Micro-Credentials Guide: Why Are They So Important?

Have you ever considered taking on a 10-hour course on a subject you weren’t as familiar with? Or have you ever wondered if volunteer work on a weekend could be included in your resume?

These opportunities can – and should – be a part of how you showcase your professional history and experience. They can give you micro-credentials, a certificate that shows the job market that these opportunities are valid and make you a more well-rounded professional.

This article will enlighten you on what micro-credentials are and how they can benefit your professional life or your business as they change the job market landscape. 
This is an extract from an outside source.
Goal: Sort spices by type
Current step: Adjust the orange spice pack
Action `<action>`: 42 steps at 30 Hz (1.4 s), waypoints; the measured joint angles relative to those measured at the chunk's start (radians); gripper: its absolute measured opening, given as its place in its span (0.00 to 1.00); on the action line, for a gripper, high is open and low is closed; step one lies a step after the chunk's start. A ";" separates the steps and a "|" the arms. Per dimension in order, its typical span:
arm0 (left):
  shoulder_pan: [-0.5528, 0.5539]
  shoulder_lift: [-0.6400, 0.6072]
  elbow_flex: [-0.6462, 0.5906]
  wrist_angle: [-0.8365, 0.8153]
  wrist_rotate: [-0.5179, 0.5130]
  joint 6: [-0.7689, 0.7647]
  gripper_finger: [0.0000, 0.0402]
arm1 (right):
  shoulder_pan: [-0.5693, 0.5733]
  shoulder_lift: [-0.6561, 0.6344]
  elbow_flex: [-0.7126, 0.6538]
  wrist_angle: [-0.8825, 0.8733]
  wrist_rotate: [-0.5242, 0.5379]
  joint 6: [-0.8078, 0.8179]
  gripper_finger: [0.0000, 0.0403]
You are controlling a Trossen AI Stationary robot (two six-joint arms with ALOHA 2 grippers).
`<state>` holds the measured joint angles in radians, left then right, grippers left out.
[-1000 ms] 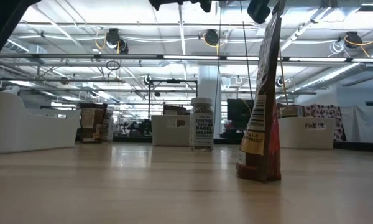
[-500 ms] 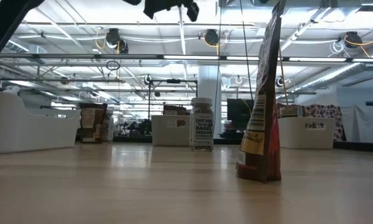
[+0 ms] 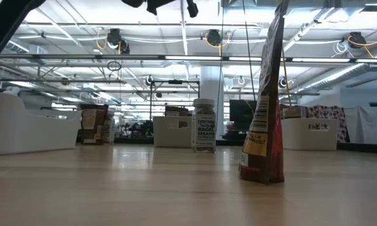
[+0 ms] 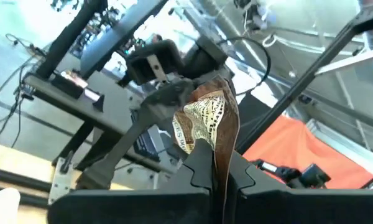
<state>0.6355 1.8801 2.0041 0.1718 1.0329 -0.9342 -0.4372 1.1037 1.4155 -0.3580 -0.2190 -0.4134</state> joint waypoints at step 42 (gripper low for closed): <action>-0.001 0.000 -0.001 -0.007 -0.070 -0.029 0.00 | 0.027 0.016 0.001 0.096 0.124 -0.089 0.03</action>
<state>0.6347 1.8801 2.0033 0.1650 0.9627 -0.9634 -0.4103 1.1199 1.4162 -0.2616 -0.0952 -0.5024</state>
What are micro-credentials?

Micro-credentials are the outcomes of a short learning experience assessed against transparent standards. A micro-credential might be issued based on an assessment of prior learning or issued after you have taken a course and passed the evaluation. Micro-credentials can thus complement your formal qualification. They don’t replace or substitute formal education but certainly provide more information on existing skills, which can further lead to a promotion or a salary increase. It can also be beneficial if you are looking for a new job or if you are simply a lifelong learner.

Micro-credentials can be issued to people of all ages and levels of education. Unlike diplomas, micro-credentials are often skills-based and demonstrate you have completed a more focused and shorter course in a skills area. Micro-credentials can be issued as a certification (e.g. in cyber security) or credit and can be stackable. Different micro-credentials have in common that they are given after an assessment following transparent standards.   

Volunteering in a charity, participating in a workshop or taking a short online course are all examples of things that can potentially be rewarded with a micro-credential after what you have achieved is assessed with transparent standards mirroring what you have learned. 

Due to the very diverse nature of micro-credentials, a number of different institutions can provide this type of certification. For example, companies can offer micro-credentials to employees taking a day-long course on a specific topic. However, it is often the case that they choose to issue a badge of completion instead, as they do not want to design and implement a test.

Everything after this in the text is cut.